UCAS points explained
Perhaps you’ve heard people talking about UCAS tariff points, but do you actually know what they mean?
UCAS, or the University and College Admissions Service, handles applications from students in Year 12 or older who want to go to university.
Why have UCAS points?
Universities want to attract the best calibre candidates they can get.
UCAS points are a way for universities to find out what students are capable of academically.
By setting a minimum number of UCAS points for each course offered, universities ensure that the students who study there have the abilities to do well in the course and complete it.
How does it work?
Each qualification and grade is equal to a certain number of UCAS points.
When you get your predicted grades in Year 12, you can work out how many UCAS points you have and which universities are likely to accept you.
It helps to think about choosing the right university as like a visit to the supermarket where UCAS points are the currency.
As you walk down the aisles, you are tempted by all these different products or universities, each commanding different prices.
Which university you put in your trolley however, depends on how many UCAS points you’ve got in your wallet.
By Year 12 you should have a rough idea of the number of UCAS points you will get, based on your predicted grades. Therefore, the university course you choose to study in will be the one you like most and have the right UCAS points for.
By the time you’ve reached the supermarket check-out, you will have done all the revision, coursework and exams.
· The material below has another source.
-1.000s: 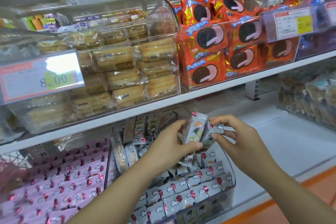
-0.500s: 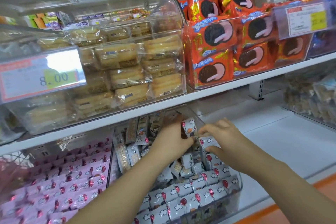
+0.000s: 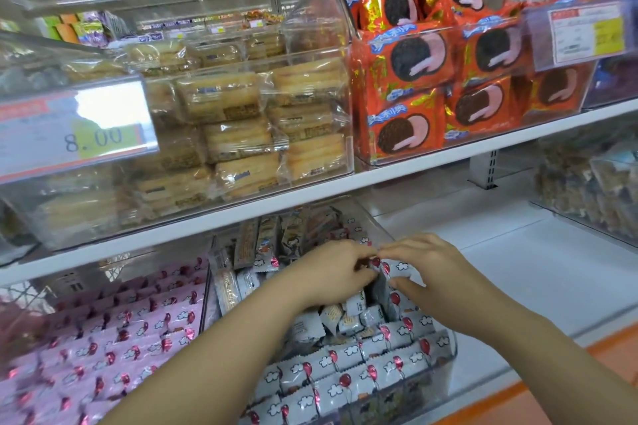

Hopefully, you will have worked hard enough to earn the number of UCAS points you were predicted. If so, you can bag up your uni place. If not, you may need to go back to the aisles and pick a different uni.
Are UCAS points the only thing that universities look at
No. You could have 1000 points but a university will expect you to have studied subjects relevant to the course you apply for.
They may also ask for a certain number of UCAS points but expect you to get an A in a specific subject.
Universities offering very competitive courses may also ask for things like entry examinations like the BMAT, work experience or a written essay.